[Haskell-cafe] Solved but strange error in type inference

[AUGER Cédric]

Le Tue, 3 Jan 2012 20:46:15 +0100,
Yves Parès <limestrael at gmail.com> a écrit :

> > Actually, my question is why the different type can't be unified
> > with the
> inferred type?
> 
> Because without ScopedTypeVariable, both types got expanded to :
> 
> legSome :: *forall nt* t s. LegGram nt t s -> nt -> Either String
> ([t], s)
> 
> subsome :: *forall nt* t s. [RRule nt t s] ->  Either String ([t], s)
> 
> So you see subsome declare new variables, which *do not *match the
> *rigid *ones declared by legSome signature, hence the incompatibility.
> 

How ugly! I thought that Haskell didn't allow to mask type variables.

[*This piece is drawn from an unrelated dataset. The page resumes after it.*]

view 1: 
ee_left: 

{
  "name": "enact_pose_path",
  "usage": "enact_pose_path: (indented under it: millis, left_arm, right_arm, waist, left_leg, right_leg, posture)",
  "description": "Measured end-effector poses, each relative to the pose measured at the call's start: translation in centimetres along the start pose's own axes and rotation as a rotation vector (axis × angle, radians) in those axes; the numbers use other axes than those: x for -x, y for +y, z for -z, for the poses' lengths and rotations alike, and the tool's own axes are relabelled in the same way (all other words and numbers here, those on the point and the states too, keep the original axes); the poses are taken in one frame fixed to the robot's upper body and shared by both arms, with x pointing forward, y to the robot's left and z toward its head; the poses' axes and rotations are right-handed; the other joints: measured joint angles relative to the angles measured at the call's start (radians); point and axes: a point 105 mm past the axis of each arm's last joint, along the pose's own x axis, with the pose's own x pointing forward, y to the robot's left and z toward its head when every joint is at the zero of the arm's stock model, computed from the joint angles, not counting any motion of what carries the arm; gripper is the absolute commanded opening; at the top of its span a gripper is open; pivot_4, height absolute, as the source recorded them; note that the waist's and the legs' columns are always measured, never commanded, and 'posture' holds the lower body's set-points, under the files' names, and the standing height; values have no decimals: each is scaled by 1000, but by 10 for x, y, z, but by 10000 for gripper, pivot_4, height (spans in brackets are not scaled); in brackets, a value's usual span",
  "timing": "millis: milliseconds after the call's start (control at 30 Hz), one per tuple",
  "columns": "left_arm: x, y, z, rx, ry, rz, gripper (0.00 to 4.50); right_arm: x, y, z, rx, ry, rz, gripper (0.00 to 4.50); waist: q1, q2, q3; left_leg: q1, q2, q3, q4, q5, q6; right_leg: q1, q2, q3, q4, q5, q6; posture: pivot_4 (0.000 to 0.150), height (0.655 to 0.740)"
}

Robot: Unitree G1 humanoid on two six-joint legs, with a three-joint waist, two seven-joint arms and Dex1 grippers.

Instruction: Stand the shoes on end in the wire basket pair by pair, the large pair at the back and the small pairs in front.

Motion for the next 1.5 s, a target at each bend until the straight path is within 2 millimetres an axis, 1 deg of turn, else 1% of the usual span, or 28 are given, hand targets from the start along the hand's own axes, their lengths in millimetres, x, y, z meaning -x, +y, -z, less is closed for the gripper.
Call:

Does that mean that I can do:

foo :: (a -> a) -> (b -> b) -> a -> a
foo bar dummy =
  let strange :: a -> a
      strange = dummy
  in
  foo

(ok, that's dead code, but how misleading it would be!)

Is there some way to enforce a typing error here?
(I am pretty sure there is some flag to have explicit 'forall's,
but I am not sure that it forces you to use 'forall' explicitely.)

I come from Coq community (where forall must be explicit) and Ocaml
community (where most people strongly rely on type inference and do not
put types very often). I didn't try this example on Ocaml.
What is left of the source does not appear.